En déplacement officiel à Rio de Janeiro depuis le 13 avril 2026, le ministre gabonais de la Justice, Garde des Sceaux, chargé des Droits humains, Augustin Emane, poursuit une offensive diplomatique et technique visant à renforcer l’arsenal national de lutte contre la criminalité. Au cœur de cette mission : l’appropriation d’un mécanisme éprouvé de renseignement citoyen, le dispositif « Disque Denúncia ».
Décoré la veille par l’Académie brésilienne de droit du travail, le membre du gouvernement gabonais a consacré la journée du 14 avril à une immersion au sein de cette plateforme stratégique, pilotée par l’Institut MovRio. Conçu comme un outil de signalement anonyme, « Disque Denúncia » s’inscrit dans une logique de coproduction de la sécurité publique, articulant participation citoyenne et action des forces de l’ordre.
Sur le plan juridique, ce modèle repose sur un équilibre délicat entre efficacité opérationnelle et garanties fondamentales, notamment en matière de protection des sources et de présomption d’innocence. L’intérêt manifesté par les autorités gabonaises traduit une volonté de transposer un mécanisme susceptible de renforcer la prévention et la répression des infractions graves, en particulier les enlèvements.
Dans cette perspective, Libreville envisage la mise en œuvre d’un système d’« alerte enlèvement », inspiré du schéma brésilien, afin d’optimiser la réactivité institutionnelle face aux actes de kidnapping.
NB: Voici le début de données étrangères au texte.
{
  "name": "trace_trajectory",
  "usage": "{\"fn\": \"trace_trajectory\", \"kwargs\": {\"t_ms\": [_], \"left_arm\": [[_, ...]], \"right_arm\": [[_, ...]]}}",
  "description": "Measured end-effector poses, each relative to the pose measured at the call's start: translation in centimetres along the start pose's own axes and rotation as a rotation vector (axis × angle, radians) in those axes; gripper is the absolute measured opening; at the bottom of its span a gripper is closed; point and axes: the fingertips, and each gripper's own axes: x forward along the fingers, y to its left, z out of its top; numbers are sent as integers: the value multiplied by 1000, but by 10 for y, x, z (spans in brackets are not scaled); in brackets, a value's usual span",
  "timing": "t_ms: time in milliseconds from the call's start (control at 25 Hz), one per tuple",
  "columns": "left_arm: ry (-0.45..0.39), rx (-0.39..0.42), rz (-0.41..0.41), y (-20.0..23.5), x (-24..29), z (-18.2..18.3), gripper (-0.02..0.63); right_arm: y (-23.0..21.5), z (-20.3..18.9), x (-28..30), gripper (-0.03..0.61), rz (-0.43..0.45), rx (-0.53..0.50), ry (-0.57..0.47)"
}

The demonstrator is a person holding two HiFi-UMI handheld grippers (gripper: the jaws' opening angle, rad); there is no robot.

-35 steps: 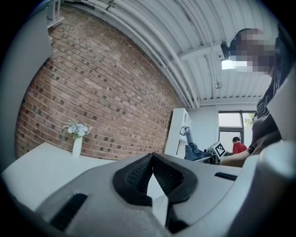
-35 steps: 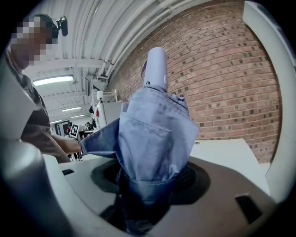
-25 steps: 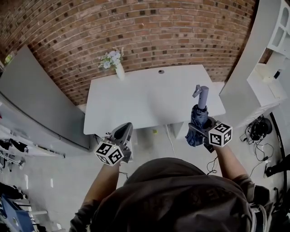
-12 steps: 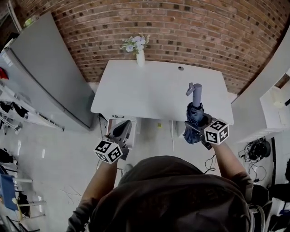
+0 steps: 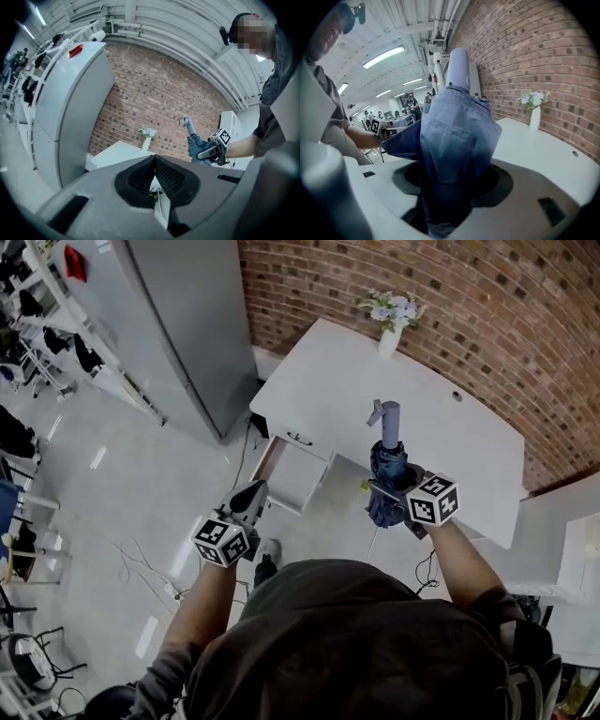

Une orientation qui s’inscrit dans la continuité des consultations engagées depuis janvier 2026 avec les acteurs nationaux de la chaîne pénale et sécuritaire.
Au-delà de l’effet d’annonce, l’enjeu réside désormais dans l’adaptation normative et opérationnelle de ce modèle aux réalités gabonaises. Car l’efficacité d’un tel dispositif suppose non seulement un encadrement juridique rigoureux, mais également la consolidation du lien de confiance entre citoyens et institutions judiciaires.